Scientific evidence for the memory? None. Rigorous, replicable, double-blind studies documenting cure rates higher than placebo? Few to none.
So what about the fact that some homeopathic patients get better? Part of the effect comes from the ritual of consultation with a practitioner who treats the patient like a person rather than a body part on an assembly line. And just taking anything can help; the placebo effect is real. In gold-standard, double-blind studies, placebos presented as possible cures sometimes rival pharmaceuticals for effectiveness, or beat taking nothing at all.
Nor are the effects simply psychological. When volunteers took a placebo that they were told contained painkillers, they experienced relief, while researchers watching PET scans of the subjects’ brains tracked increased levels of the body’s own pain-relieving endorphins. In other studies, research subjects given placebos instead of antidepressants also showed chemical changes in their brains. FDA data for six top antidepressants showed that 80 percent of their effect was duplicated in placebo control groups.
Which brings us to the patient’s dilemma:
Have faith in 19th century magic or rely on a pharmaceutical industry that suppresses negative outcomes (including death), promotes drugs for nonexistent diseases, repackages old drugs in new bottles to circumvent patent expirations, bribes doctors with perks and cash and hires ghost writers to author favorable studies? Given the hype, toxicity, and expense of many drugs and Big Pharma’s snake-oil tactics, the side effects of water (laced with “memory”) start looking pretty damn good. If your condition is relatively minor, self-limiting, or untreatable, you may be a lot better off drinking homeopathy’s Kool-Aid-less Kool-Aid.
But if you have strep, a broken bone or a tumor, or if you need immunization from infectious disease, reliance on a homeopathic placebo may kill you.
British newspapers recently reported that homeopathic clinics and pharmacies offered unproven products to prevent malaria and other diseases including typhoid, dengue fever and yellow fever. Travelers who thought they were protected ignored warnings to use mosquito netting; some contracted malaria. And during the height of the smallpox-terror scare in 2003, U.S. doctor Bill Gray tried to market a homeopathic “shield” for smallpox. One reason the FDA stopped him was that its “Homeopathic Pharmacopoeia” does not recognize the “shield’s” supposed ingredient – Variolinum, purportedly extracted from “a ripened pustule of small pox.” It bothers the witless FDA not a whit that Gray’s water actually contained no Variolinium.

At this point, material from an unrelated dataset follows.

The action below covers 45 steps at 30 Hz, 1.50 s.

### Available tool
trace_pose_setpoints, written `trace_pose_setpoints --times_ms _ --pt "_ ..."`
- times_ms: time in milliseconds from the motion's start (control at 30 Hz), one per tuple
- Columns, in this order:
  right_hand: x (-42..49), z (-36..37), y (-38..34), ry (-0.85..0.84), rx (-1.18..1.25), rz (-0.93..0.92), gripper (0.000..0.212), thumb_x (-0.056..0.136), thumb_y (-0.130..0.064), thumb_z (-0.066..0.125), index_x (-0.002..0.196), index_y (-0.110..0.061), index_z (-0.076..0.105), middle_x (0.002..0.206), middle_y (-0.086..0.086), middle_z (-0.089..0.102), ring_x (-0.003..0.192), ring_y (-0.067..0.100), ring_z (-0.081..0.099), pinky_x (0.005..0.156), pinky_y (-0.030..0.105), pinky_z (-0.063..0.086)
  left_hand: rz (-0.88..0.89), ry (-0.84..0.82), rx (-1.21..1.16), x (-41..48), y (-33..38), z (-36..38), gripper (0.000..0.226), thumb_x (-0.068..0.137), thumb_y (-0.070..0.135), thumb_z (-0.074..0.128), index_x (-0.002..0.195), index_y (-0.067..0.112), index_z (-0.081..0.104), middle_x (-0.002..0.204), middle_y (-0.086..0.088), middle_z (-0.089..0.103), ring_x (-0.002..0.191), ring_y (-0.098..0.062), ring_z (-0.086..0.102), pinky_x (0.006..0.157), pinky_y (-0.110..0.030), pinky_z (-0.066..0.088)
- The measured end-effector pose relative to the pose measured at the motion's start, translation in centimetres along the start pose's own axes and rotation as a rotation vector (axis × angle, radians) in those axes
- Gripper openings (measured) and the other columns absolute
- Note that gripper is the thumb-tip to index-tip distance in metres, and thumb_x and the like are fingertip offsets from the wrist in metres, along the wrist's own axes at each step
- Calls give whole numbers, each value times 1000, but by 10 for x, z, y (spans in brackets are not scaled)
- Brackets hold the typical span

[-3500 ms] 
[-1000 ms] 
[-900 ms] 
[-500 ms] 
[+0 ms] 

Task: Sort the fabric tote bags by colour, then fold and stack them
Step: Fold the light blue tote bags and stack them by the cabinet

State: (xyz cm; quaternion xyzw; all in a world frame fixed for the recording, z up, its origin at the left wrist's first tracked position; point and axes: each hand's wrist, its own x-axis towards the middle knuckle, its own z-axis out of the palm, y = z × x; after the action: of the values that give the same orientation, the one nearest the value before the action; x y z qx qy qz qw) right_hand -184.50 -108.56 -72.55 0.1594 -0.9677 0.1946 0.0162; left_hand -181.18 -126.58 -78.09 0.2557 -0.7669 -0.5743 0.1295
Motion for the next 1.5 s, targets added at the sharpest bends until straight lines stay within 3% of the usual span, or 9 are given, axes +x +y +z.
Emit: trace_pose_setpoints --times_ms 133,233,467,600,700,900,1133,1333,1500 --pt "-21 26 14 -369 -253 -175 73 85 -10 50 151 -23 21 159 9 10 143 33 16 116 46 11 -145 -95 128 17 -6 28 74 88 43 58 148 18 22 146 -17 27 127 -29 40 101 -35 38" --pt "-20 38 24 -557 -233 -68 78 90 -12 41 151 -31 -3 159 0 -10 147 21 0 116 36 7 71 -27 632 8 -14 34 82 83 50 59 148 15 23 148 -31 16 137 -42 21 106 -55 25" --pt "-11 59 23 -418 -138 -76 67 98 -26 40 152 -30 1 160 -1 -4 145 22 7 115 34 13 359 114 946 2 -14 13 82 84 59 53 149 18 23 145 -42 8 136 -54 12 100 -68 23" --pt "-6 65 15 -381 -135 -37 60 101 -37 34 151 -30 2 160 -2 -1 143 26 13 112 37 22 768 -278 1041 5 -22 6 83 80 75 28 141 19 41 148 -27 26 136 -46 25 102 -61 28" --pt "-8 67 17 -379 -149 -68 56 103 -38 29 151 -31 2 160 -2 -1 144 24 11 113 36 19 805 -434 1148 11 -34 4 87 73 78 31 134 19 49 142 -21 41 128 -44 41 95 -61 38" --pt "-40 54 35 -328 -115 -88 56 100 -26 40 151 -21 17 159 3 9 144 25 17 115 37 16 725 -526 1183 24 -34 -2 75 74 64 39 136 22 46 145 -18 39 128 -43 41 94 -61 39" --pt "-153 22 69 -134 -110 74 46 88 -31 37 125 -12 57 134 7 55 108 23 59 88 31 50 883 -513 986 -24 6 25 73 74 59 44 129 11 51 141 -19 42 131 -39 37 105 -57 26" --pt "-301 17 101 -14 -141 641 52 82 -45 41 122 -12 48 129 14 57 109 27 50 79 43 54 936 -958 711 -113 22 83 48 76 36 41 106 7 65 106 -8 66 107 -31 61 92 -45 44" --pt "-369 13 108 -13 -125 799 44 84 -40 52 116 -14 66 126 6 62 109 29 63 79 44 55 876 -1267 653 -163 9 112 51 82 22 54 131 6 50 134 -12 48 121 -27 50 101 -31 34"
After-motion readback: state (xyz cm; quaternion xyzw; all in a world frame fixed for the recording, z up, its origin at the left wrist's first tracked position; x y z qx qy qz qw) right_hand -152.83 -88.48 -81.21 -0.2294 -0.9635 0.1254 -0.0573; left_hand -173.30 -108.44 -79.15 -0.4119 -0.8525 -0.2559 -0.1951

In general, the FDA turns a blind eye to homeopathy’s dangers and nonsense. Homeopathic remedies “are the only category of spurious products legally marketable as drugs,” according to Stephen Barrett, M.D., and Varro E. Tyler, Ph.D., authors of The Honest Herbal. “If the FDA required homeopathic remedies to be proven effective in order to remain marketable – the standard it applies to other categories of drugs – homeopathy would face extinction in the United States. ” —2002, In These Times
Update: April 28, 2023. As you might expect, quacks, true believers, and celebrity huckster-ranters including Joe Rogan touted a panoply of homeopathic preventions and treatments for Covid-19 and long Covid. And as you should expect, they proved worthless. In fact, worse than useless, since many people, like football player Aaron Rodgers, who took homeopathics instead of getting vaccinated ended up infected by the virus and likely infecting others.
It saddens (OK, irritates the hell out of) me that my local coop sells these useless —except to enrich the manufacturers—bottles of water
Enjoyed the read, your brother wrote an interesting reply.
Well done - the “placebo effect” may exist, but it’s awfully hard to prove!!